-- Instructions to follow --
Only an exact, line-for-line copy of the data will serve as the answer.

-- Data section --
- - -
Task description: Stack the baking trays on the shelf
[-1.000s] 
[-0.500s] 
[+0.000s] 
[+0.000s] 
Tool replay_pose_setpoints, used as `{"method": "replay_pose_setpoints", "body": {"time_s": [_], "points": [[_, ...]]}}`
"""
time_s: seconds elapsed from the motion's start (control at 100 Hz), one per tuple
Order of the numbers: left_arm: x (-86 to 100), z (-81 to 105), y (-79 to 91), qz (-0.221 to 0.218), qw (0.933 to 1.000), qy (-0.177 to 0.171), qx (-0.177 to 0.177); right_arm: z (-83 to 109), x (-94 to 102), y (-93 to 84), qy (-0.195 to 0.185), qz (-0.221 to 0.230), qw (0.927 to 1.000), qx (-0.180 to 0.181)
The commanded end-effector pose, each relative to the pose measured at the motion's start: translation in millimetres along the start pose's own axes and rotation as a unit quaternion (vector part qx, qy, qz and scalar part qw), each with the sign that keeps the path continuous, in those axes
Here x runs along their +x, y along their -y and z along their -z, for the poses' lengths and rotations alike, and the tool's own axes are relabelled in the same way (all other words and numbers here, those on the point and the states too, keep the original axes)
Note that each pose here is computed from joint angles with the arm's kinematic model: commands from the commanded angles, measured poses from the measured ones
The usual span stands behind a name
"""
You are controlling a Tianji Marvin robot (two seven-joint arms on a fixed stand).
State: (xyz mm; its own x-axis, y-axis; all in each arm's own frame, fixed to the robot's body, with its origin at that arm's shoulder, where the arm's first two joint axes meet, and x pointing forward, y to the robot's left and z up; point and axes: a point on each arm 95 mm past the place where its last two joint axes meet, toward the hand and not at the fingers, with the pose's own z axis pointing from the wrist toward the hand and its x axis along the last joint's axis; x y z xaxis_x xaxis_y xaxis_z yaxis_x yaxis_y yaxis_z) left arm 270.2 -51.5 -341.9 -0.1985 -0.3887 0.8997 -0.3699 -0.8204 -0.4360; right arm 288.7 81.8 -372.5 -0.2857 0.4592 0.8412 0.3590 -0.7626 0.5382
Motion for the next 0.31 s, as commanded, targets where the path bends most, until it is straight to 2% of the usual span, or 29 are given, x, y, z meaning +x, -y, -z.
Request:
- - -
-- Output of the task --
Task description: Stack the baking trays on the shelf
[-1.000s] 
[-0.500s] 
[+0.000s] 
[+0.000s] 
Tool replay_pose_setpoints, used as `{"method": "replay_pose_setpoints", "body": {"time_s": [_], "points": [[_, ...]]}}`
"""
time_s: seconds elapsed from the motion's start (control at 100 Hz), one per tuple
Order of the numbers: left_arm: x (-86 to 100), z (-81 to 105), y (-79 to 91), qz (-0.221 to 0.218), qw (0.933 to 1.000), qy (-0.177 to 0.171), qx (-0.177 to 0.177); right_arm: z (-83 to 109), x (-94 to 102), y (-93 to 84), qy (-0.195 to 0.185), qz (-0.221 to 0.230), qw (0.927 to 1.000), qx (-0.180 to 0.181)
The commanded end-effector pose, each relative to the pose measured at the motion's start: translation in millimetres along the start pose's own axes and rotation as a unit quaternion (vector part qx, qy, qz and scalar part qw), each with the sign that keeps the path continuous, in those axes
Here x runs along their +x, y along their -y and z along their -z, for the poses' lengths and rotations alike, and the tool's own axes are relabelled in the same way (all other words and numbers here, those on the point and the states too, keep the original axes)
Note that each pose here is computed from joint angles with the arm's kinematic model: commands from the commanded angles, measured poses from the measured ones
The usual span stands behind a name
"""
You are controlling a Tianji Marvin robot (two seven-joint arms on a fixed stand).
State: (xyz mm; its own x-axis, y-axis; all in each arm's own frame, fixed to the robot's body, with its origin at that arm's shoulder, where the arm's first two joint axes meet, and x pointing forward, y to the robot's left and z up; point and axes: a point on each arm 95 mm past the place where its last two joint axes meet, toward the hand and not at the fingers, with the pose's own z axis pointing from the wrist toward the hand and its x axis along the last joint's axis; x y z xaxis_x xaxis_y xaxis_z yaxis_x yaxis_y yaxis_z) left arm 270.2 -51.5 -341.9 -0.1985 -0.3887 0.8997 -0.3699 -0.8204 -0.4360; right arm 288.7 81.8 -372.5 -0.2857 0.4592 0.8412 0.3590 -0.7626 0.5382
Motion for the next 0.31 s, as commanded, targets where the path bends most, until it is straight to 2% of the usual span, or 29 are given, x, y, z meaning +x, -y, -z.
Request:

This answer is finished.